A testing and auditing tool inspired by dbt, for those not using dbt.

Installation

  1. Fork and clone to repo to a local folder.
  2. Create a new Python virtual environment in this folder and activate it.
  3. In the local repo folder, run pip install -r requirements to install the dependent packages in this virtualenv.
  4. In the local repo folder, run pip install -e . to install a dev version locally.

You should now be able to run schemaql -h from the command line.

schemaql -h
usage: schemaql [-h] [-p None] [-c config.yml] [-x connections.yml] [action]

positional arguments:
  action                Action ('test', or 'generate')

optional arguments:
  -h, --help            show this help message and exit
  -p None, --project None
                        Project
  -c config.yml, --config-file config.yml
                        Config file
  -x connections.yml, --connections-file connections.yml
                        Connections file

Configuration

SchemaQL needs to *.yml for configuration:

In connections.yml you define how to connect to one or more of your data warehouse connections like so:

project-1-snowflake:
type: snowflake
  account: <my_account>
  user: <my_user>
  password: <my_password>
  database: <my_database>
  # optional:
  warehouse: <my_warehouse>
  role: <my_role>
  schema: <my_initial_schema>

project-2-bigquery:
type: bigquery
  database: <my_bigquery_project>
  credentials_path: <path_to_my_service_account_credentials.json>
  supports_multi_insert: False

In config.yml, you define the following:

  • Logging, where output is a directory relative to the project path.
logs:
  output: logs
  • a collector which is a definition for how you want test results to be collected. Currently supported are:
    • json
    • csv
    • database

For json and csv, you only need to provide an output path.

collector:
  type: csv
  output: output 

For database collection, you need to provide the name of a connection (from connections.yml) and a destination table via output:

collector:
  type: database
  connection: project-1-snowflake
  output: test_results

The collector connection does not need to the same connection, or even the same connection type as the project connection. So, tests could be run against BigQuery but tests results could be collected using Snowflake or Postgres.

  • projects which is a combination of a connection and a list of which databases and schemas you want to work with. If you don't define any schemas within the database key, all schemas will be processed.
projects:
  project-1:
    connection: project-1-snowflake
    schema:
      database_1:
      - schema_1
      - schema_2
  project-2:
    connection: project-2-bigquery
    schema:
      my_bg_project_1
      my_bg_project_2
      - data_set_1
      - data_set_2

Usage

Generate

SchemaQL runs tests against schema information contained in yml files. You can either write these from scratch, use your existing dbt schema files, or use schemaql to generate them.

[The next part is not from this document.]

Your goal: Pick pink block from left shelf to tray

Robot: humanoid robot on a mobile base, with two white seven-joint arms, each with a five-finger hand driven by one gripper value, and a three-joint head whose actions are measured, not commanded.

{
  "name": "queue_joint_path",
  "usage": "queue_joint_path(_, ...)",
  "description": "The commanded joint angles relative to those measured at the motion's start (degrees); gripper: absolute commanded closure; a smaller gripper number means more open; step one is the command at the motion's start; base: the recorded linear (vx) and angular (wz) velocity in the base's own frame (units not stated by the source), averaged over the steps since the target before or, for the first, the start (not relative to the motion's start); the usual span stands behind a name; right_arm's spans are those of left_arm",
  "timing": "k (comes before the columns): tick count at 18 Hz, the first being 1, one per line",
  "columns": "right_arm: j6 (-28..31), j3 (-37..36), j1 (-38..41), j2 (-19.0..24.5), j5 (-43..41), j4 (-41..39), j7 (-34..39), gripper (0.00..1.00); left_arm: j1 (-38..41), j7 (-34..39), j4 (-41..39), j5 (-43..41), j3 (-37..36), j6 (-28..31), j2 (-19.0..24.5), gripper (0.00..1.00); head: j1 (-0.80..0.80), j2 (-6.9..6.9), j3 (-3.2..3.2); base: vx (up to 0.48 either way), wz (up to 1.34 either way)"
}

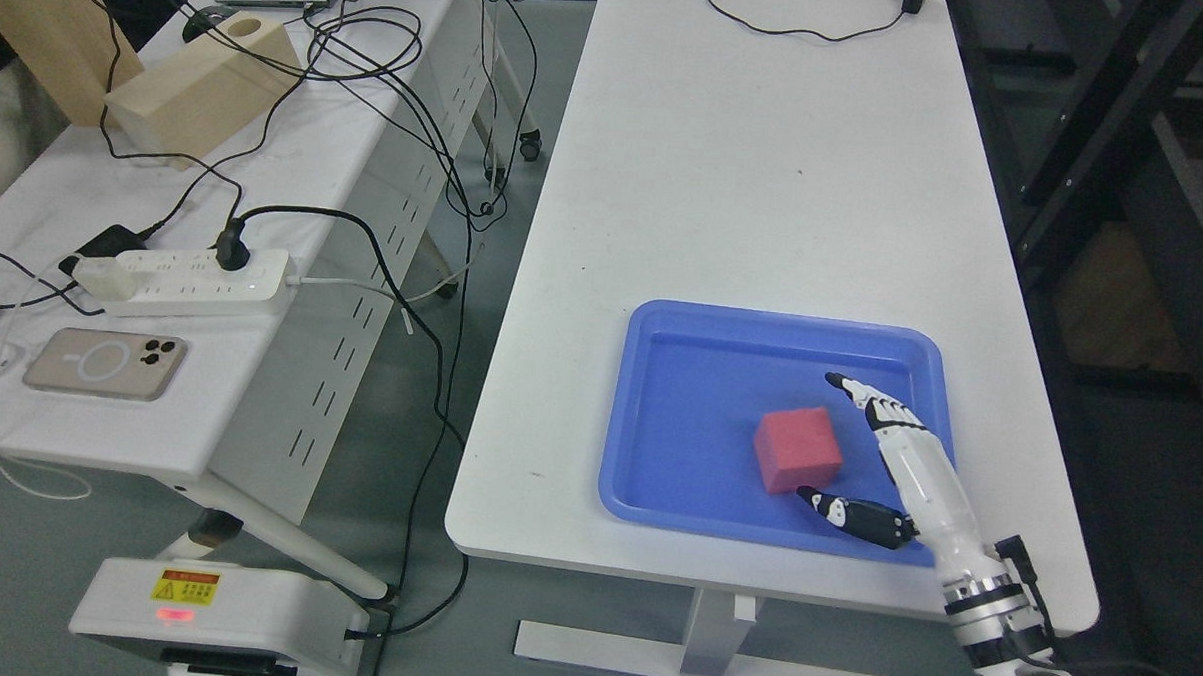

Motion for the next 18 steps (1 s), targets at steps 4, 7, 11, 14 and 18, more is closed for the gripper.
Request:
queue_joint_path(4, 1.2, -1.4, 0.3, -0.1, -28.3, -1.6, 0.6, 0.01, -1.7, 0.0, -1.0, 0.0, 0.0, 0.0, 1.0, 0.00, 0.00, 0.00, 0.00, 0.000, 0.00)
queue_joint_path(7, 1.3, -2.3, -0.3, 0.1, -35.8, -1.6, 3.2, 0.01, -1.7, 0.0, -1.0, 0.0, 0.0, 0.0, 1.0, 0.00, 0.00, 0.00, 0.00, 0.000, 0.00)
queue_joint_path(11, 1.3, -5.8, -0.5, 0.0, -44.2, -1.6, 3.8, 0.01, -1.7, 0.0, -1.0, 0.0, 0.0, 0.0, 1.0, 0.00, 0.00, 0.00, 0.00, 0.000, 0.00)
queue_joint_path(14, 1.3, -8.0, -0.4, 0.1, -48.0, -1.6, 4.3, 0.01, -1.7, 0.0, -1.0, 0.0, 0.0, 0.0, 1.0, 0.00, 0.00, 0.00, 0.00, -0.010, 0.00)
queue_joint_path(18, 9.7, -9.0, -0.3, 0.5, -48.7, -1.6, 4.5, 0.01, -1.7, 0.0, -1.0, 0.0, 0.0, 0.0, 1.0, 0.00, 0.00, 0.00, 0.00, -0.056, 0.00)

Generates schema files for all projects:

schemaql generate

Generates schema files for "my_project" only:

schemaql generate -p my_project

Test

schemaql test

Test "my_project" only:

schemaql test -p my_project

Built-in Tests

Schema Tests

not_null

Checks if column values are NULL

models:
  - name: my_table
    columns:
      - name: col_1
        tests:
          - not_null

relationships

Checks if column values match values from column in other entity

models:
  - name: my_table
    columns:
      - name: col_1
        tests:
          - relationships:
              to: my_other_table
              field: col_1

unique

Checks if column values are unique

models:
  - name: my_table
    columns:
      - name: col_1
        tests:
          - unique

Data Tests

accepted_values

Checks if column values match a predefined list of accepted values

models:
  - name: my_table
    columns:
      - name: day_of_week
        description: 
        tests:
          - accepted_values:
            values: ['Mon', 'Tue', 'Wed', 'Thu', 'Fri', 'Sat', 'Sun']

at_least_one

Checks if column has at least one value

models:
  - name: my_table
    columns:
      - name: col_1
        tests:
          - at_least_one

equal_expression (TBD)

frequency (TBD)

not_constant

Checks if column has at more than one value

models:
  - name: my_table
    columns:
      - name: col_1
        tests:
          - not_constant

recency (TBD)

unique_rows

Checks if table rows are unique. If columns are not specified, uses all columns.

models:
  - name: my_table
    tests:
      - unique_rows:
          columns: [col_1, col_2, col_3]

Project details


Download files

Download the file for your platform. If you're not sure which to choose, learn more about installing packages.

Source Distribution

schemaql-0.0.4.tar.gz (16.8 kB view hashes)

Uploaded Source

Built Distributions

schemaql-0.0.4-py3-none-any.whl (37.9 kB view hashes)

Uploaded Python 3

schemaql-0.0.4-py2.py3-none-any.whl (37.9 kB view hashes)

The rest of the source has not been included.